• [EXERCISE DATA]
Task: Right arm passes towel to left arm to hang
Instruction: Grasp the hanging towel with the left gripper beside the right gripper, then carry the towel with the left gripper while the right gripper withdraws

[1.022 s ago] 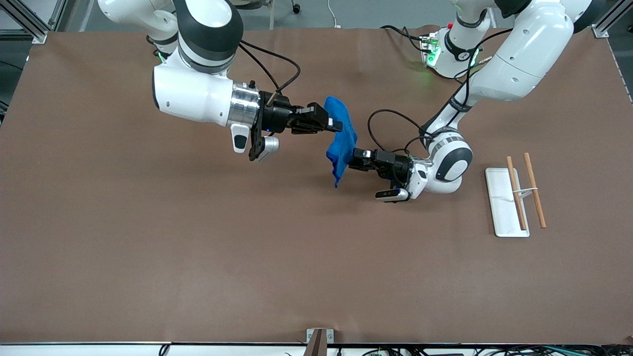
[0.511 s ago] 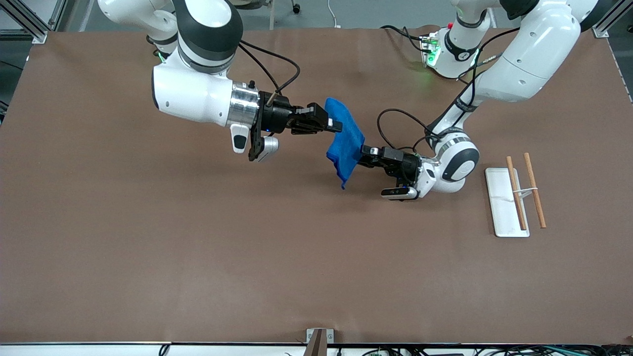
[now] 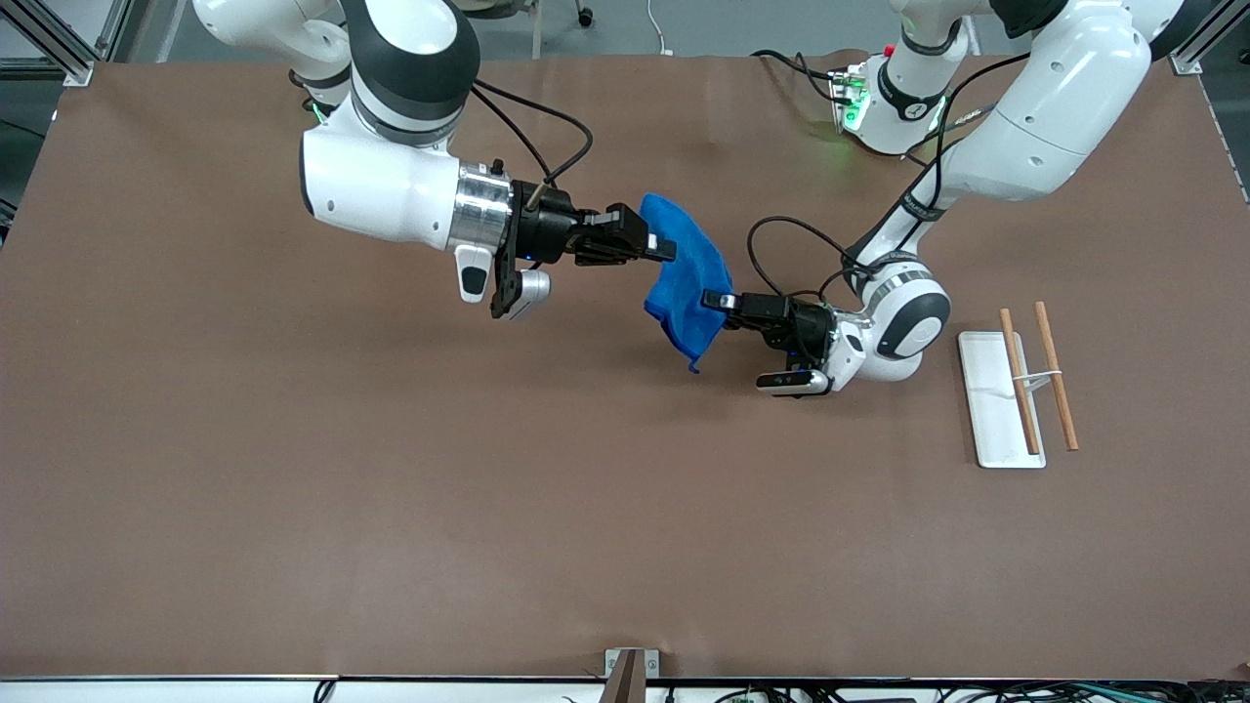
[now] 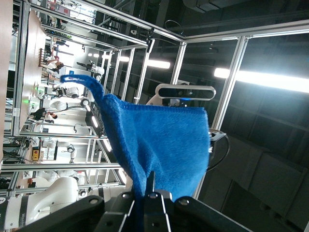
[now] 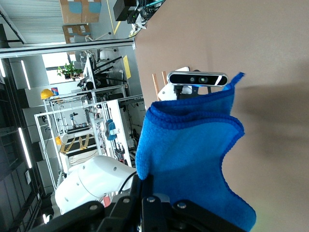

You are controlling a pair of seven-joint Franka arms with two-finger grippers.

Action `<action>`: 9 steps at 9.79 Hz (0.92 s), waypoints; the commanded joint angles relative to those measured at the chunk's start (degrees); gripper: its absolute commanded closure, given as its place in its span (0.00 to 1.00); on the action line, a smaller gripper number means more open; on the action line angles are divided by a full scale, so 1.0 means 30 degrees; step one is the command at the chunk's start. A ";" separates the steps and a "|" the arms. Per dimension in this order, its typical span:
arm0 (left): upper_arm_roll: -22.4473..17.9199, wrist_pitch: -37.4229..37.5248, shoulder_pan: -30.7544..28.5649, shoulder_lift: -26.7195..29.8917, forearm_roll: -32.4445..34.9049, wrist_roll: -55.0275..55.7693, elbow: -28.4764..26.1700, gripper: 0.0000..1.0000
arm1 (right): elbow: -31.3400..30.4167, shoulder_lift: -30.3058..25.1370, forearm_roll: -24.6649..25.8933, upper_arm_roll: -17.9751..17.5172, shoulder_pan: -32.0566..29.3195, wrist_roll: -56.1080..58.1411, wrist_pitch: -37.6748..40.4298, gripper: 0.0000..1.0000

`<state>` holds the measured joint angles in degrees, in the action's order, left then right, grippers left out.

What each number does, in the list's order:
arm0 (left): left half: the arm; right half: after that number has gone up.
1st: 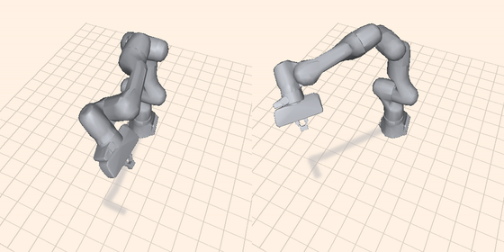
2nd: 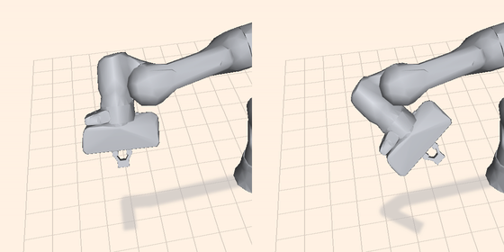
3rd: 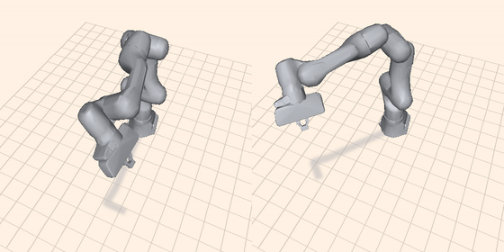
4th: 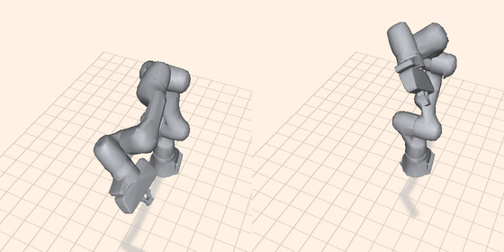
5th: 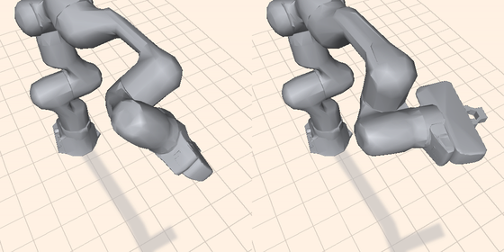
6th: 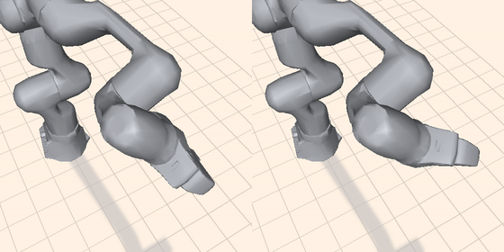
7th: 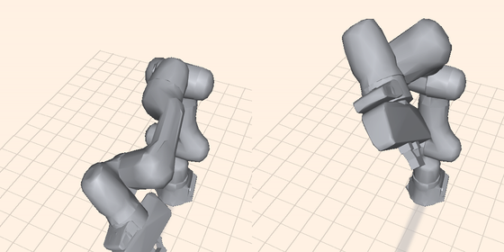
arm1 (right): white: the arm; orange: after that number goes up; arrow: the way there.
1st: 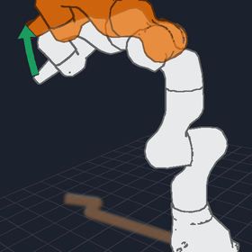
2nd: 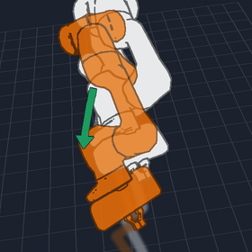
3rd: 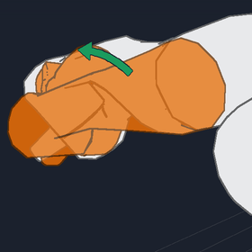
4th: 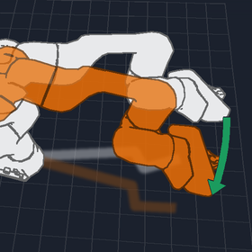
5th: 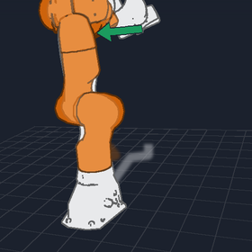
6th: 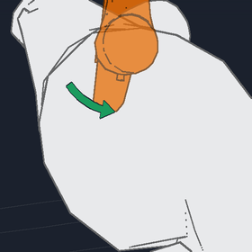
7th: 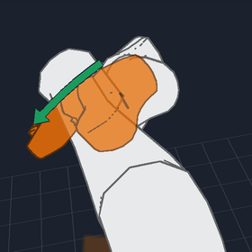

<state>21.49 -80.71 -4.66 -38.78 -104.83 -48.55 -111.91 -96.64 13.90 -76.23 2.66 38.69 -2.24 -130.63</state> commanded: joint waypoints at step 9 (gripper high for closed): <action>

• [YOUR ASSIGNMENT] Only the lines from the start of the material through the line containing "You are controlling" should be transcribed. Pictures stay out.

• [ANSWER TO THE PROBLEM]
Task: Right arm passes towel to left arm to hang
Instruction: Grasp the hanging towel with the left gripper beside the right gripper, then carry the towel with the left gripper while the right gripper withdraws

[1.022 s ago] 
[0.511 s ago] 
[now] 
[now] 
[now] 

You are controlling a pair of seven-joint Franka arms with two-finger grippers.

This concludes the answer.